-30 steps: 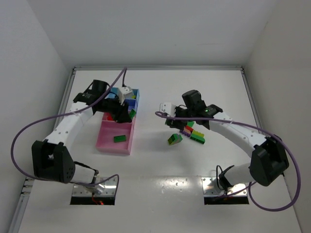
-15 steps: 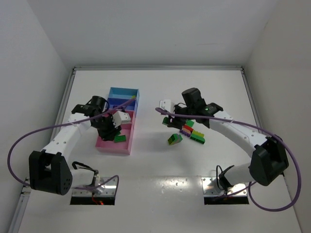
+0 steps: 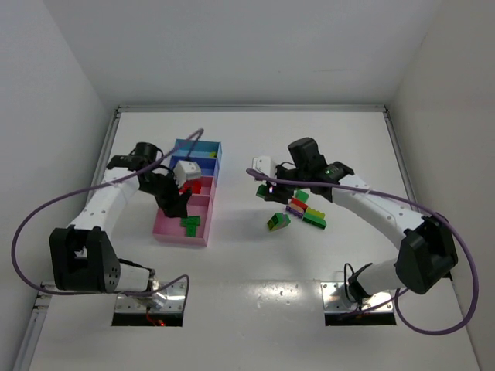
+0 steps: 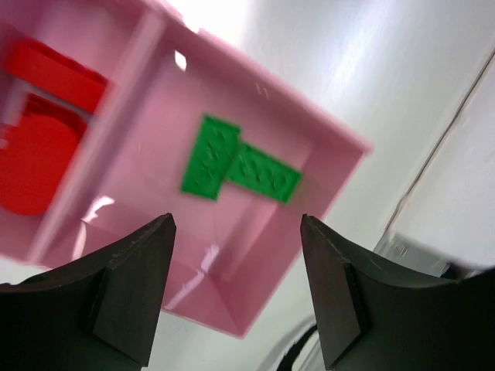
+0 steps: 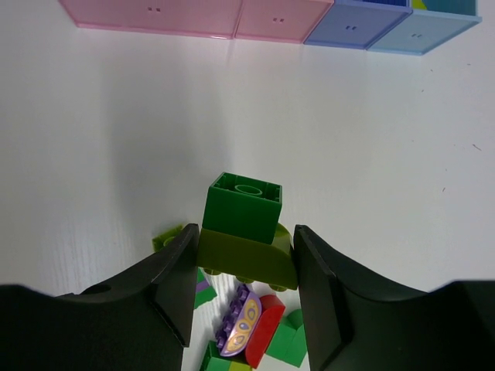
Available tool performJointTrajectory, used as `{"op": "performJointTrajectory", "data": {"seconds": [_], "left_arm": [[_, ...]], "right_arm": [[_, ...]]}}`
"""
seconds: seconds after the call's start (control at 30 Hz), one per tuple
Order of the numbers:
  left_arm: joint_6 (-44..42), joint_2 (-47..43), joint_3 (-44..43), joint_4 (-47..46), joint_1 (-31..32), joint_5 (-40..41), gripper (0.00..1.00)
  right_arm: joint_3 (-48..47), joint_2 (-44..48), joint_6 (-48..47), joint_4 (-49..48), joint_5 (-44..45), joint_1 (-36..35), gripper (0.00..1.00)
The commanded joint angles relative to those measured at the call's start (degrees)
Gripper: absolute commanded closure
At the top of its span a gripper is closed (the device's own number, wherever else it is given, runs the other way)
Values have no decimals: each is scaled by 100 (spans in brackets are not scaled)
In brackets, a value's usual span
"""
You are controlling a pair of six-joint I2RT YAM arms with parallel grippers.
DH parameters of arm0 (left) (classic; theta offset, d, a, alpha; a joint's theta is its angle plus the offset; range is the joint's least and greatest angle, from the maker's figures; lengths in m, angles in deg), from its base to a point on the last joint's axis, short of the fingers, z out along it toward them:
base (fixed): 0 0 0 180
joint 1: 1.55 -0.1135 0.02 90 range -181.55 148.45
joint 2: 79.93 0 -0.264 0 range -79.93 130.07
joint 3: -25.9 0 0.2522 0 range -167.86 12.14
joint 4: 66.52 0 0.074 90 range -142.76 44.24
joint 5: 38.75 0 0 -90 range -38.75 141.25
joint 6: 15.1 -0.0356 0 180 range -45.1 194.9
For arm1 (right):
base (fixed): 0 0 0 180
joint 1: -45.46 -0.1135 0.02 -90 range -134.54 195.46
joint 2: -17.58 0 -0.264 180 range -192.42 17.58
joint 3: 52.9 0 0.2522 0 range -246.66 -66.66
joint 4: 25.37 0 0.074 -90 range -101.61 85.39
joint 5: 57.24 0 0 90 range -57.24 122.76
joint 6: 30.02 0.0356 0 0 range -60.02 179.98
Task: Sort the legos into containers by color
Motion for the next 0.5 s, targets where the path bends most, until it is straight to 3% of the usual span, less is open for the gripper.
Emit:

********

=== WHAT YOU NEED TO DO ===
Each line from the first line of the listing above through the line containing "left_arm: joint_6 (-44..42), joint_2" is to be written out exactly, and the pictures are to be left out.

=== RESPONSE AREA ===
-30 steps: 
-15 steps: 
+0 steps: 
+0 steps: 
+0 steps: 
Available tool performJointTrajectory, used as `{"op": "performJointTrajectory", "data": {"seconds": [_], "left_arm": [[_, ...]], "right_arm": [[_, ...]]}}`
"""
seconds: seconds after the call's start (control at 30 Hz), one per tuple
Order of the numbers:
  left_arm: joint_6 (-44..42), joint_2 (-47..43), joint_3 (-44..43), joint_4 (-47..46), joint_1 (-31..32), joint_5 (-40..41), gripper (0.00..1.00)

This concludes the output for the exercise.